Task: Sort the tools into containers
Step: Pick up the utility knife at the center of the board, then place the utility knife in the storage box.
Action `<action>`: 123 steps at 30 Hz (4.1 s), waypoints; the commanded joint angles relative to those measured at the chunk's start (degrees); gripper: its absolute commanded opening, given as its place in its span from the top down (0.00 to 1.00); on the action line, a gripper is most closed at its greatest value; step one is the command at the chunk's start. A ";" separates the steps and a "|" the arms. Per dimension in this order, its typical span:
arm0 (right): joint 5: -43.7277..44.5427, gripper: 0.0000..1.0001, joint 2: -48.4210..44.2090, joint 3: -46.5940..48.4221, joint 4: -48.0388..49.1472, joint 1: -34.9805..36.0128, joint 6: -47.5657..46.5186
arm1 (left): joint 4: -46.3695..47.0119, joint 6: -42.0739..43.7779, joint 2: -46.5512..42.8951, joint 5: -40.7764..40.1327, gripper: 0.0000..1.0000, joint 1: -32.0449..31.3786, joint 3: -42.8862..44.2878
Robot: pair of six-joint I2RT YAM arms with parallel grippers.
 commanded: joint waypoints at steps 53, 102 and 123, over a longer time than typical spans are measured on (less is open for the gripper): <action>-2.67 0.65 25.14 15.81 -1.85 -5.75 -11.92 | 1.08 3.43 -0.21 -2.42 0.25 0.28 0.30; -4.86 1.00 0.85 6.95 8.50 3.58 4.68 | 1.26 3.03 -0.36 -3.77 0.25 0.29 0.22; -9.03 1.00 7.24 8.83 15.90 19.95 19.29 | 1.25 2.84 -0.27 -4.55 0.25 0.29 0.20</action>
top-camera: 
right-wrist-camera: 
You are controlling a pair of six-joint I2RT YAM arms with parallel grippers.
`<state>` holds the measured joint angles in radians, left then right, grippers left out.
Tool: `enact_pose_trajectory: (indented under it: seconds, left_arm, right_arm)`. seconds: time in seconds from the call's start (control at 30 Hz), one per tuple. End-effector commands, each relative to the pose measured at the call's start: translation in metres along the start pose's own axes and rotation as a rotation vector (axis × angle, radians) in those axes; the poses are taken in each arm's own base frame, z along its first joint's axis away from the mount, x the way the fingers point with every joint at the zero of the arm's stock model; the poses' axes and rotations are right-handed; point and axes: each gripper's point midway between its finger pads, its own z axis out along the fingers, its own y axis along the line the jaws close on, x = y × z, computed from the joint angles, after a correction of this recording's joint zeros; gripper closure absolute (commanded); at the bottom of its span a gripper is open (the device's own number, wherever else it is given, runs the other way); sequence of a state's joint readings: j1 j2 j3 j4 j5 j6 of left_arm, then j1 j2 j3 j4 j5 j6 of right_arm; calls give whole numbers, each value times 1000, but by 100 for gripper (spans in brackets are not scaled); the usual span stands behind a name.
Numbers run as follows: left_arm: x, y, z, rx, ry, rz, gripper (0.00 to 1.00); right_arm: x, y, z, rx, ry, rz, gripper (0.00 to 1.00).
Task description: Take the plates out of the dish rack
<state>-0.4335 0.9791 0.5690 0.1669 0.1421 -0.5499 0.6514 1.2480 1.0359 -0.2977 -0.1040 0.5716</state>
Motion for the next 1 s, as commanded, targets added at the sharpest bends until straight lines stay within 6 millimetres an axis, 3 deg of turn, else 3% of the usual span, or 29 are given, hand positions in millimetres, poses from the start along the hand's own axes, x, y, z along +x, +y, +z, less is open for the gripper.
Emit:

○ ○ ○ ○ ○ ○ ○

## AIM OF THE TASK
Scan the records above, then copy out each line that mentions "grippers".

## TASK ANSWER
Robot: pair of six-joint I2RT YAM arms with parallel grippers.
You are controlling a pair of six-joint I2RT YAM arms with parallel grippers.
`<state>` holds the measured joint angles in radians, left then right, grippers left out.

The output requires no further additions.